#### TASK STATEMENT:
Begin at the first line below and copy each line exactly, ending with the line where "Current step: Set" appears.
*** Opening DATA EXCERPT ***
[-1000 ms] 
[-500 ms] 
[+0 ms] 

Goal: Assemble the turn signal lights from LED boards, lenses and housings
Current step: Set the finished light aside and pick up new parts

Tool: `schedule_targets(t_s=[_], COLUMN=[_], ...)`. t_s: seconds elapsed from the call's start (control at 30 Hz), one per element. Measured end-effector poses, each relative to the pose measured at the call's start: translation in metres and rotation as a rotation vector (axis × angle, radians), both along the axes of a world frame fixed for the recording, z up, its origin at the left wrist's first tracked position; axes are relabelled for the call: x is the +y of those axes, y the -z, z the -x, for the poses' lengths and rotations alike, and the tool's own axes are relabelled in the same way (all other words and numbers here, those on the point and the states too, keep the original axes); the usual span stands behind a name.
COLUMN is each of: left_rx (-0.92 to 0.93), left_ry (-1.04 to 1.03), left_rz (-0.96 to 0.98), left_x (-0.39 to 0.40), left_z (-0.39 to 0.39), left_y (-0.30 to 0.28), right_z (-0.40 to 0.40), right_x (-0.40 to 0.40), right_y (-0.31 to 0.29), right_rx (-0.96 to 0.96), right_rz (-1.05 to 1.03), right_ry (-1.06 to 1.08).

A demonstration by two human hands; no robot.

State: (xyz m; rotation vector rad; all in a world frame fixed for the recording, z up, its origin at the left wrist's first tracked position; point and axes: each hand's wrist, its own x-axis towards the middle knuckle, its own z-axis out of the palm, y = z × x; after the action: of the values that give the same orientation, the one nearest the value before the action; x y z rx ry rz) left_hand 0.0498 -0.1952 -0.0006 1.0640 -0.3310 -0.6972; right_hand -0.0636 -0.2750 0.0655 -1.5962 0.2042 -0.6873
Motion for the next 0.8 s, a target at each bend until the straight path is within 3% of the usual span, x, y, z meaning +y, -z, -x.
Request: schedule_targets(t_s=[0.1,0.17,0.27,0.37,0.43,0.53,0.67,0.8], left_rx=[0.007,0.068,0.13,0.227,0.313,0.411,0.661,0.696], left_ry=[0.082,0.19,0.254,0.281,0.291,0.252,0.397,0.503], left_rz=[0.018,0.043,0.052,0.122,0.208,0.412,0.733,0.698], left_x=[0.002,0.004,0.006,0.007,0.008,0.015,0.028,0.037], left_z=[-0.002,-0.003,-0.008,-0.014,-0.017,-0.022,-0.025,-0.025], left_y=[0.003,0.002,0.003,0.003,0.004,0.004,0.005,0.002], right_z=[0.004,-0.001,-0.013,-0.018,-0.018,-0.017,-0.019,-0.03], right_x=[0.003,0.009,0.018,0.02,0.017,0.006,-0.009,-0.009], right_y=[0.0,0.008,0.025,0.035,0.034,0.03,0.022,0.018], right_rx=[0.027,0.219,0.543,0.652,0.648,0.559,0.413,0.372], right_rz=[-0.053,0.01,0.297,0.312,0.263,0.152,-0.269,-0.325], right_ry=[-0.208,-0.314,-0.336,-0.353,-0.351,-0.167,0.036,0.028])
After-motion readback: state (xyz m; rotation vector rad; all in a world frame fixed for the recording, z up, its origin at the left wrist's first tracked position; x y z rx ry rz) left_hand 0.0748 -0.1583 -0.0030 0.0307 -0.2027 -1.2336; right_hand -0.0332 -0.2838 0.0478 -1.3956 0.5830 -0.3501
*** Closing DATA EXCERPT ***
#### OUTPUT BELOW:
[-1000 ms] 
[-500 ms] 
[+0 ms] 

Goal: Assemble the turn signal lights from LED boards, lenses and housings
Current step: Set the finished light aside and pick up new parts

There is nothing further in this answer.